> **EXERCISE AIM**
What you return must be the lines of the data that hold the word "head".
============
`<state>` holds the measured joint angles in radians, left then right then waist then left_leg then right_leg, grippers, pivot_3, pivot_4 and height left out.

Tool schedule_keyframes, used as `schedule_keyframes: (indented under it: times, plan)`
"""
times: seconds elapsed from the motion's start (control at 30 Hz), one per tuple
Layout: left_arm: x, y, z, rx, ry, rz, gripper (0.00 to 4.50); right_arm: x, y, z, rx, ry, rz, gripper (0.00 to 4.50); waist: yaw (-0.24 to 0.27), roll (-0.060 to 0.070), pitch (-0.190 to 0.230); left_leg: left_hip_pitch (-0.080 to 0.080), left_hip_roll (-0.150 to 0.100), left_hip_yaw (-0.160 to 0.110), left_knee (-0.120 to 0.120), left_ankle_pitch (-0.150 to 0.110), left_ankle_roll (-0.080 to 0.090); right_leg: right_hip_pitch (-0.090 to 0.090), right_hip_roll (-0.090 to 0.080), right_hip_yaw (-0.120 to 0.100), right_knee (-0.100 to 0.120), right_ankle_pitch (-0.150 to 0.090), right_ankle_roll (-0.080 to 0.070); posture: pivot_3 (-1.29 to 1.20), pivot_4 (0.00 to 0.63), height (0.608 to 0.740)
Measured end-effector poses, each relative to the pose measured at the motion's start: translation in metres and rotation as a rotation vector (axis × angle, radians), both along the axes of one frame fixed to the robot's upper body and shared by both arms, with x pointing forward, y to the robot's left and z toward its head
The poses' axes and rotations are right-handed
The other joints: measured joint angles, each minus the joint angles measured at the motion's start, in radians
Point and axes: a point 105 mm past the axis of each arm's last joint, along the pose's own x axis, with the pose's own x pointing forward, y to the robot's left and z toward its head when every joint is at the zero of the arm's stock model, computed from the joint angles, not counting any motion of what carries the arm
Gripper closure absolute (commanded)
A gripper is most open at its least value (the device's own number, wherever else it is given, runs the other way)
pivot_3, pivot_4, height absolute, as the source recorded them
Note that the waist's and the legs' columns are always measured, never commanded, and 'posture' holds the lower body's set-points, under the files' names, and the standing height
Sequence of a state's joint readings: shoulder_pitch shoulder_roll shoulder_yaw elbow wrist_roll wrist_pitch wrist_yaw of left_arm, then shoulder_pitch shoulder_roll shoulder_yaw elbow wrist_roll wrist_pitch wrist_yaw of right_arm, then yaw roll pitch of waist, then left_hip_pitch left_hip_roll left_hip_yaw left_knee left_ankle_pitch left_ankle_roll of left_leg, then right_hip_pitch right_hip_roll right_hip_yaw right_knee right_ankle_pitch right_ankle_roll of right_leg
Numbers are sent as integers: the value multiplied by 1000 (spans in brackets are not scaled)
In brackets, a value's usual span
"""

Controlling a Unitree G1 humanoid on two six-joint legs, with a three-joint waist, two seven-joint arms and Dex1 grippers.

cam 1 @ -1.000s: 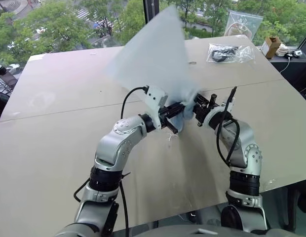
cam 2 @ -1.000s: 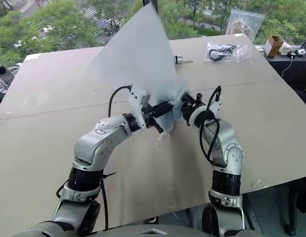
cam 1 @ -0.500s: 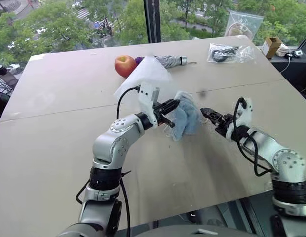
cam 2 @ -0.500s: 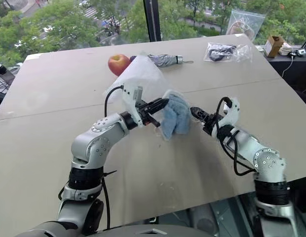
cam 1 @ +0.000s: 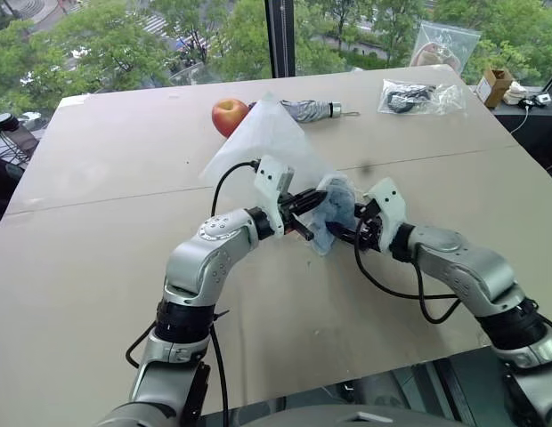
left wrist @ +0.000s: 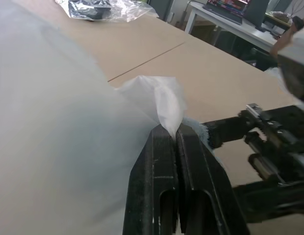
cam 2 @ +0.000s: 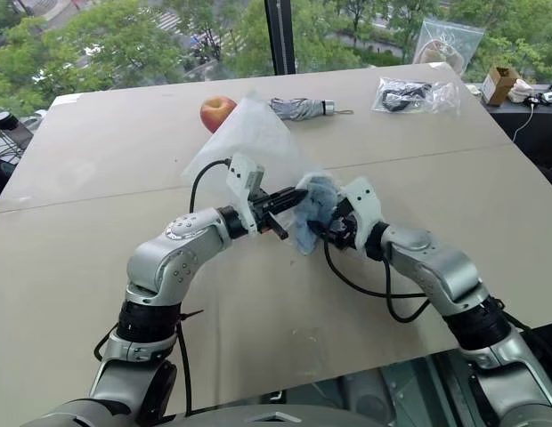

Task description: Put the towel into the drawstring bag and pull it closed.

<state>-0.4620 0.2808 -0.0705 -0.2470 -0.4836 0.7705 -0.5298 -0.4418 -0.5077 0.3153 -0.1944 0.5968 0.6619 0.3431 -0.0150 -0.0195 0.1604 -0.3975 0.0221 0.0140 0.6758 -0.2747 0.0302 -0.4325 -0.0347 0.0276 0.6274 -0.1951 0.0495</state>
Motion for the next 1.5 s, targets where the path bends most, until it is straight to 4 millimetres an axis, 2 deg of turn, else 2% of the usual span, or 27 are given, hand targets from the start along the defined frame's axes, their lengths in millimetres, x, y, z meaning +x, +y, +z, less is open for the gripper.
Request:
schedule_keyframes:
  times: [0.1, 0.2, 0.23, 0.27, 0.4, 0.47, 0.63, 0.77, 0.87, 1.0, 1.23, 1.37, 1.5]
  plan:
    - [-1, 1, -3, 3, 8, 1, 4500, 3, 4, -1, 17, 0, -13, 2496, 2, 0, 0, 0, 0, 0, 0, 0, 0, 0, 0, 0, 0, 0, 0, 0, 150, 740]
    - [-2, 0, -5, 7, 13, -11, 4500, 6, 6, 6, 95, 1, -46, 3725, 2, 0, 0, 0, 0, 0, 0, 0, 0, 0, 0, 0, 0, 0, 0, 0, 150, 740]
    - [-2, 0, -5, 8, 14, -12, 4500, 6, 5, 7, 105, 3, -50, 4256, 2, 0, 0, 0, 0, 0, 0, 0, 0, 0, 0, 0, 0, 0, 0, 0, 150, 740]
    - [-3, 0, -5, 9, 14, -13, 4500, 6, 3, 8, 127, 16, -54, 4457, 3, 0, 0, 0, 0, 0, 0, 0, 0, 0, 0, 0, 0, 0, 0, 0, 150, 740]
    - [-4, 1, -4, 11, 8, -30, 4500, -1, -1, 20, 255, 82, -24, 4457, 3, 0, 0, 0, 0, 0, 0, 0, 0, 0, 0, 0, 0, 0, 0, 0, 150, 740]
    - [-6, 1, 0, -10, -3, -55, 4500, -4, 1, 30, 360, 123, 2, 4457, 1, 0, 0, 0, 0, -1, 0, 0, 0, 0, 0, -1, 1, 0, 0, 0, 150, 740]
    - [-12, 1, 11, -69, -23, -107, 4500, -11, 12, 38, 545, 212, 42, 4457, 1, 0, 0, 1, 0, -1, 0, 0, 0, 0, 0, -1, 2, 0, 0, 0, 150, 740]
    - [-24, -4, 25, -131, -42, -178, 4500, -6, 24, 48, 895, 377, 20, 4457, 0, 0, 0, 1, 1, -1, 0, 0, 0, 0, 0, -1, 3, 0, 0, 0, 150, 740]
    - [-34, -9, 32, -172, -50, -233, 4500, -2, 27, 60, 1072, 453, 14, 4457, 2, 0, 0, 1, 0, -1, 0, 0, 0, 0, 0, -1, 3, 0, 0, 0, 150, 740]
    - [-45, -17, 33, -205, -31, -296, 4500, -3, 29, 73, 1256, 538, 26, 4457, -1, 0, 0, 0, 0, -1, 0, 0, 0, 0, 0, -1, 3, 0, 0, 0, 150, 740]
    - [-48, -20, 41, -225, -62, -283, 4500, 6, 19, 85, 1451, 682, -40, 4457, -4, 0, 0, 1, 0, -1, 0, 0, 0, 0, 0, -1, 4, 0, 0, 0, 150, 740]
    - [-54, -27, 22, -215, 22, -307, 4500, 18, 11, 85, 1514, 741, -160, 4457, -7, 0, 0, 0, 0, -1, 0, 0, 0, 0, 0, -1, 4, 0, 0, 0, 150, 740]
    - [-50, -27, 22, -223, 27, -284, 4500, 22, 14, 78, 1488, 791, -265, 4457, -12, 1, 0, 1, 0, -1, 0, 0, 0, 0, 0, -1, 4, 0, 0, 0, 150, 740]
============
> **ANSWER SECTION**
Measured end-effector poses, each relative to the pose measured at the motion's start: translation in metres and rotation as a rotation vector (axis × angle, radians), both along the axes of one frame fixed to the robot's upper body and shared by both arms, with x pointing forward, y to the robot's left and z toward its head
Point and axes: a point 105 mm past the axis of each arm's last joint, along the pose's own x axis, with the pose's own x pointing forward, y to the robot's left and z toward its head when every joint is at the zero of the arm's stock model, computed from the joint angles, not counting any motion of what carries the arm

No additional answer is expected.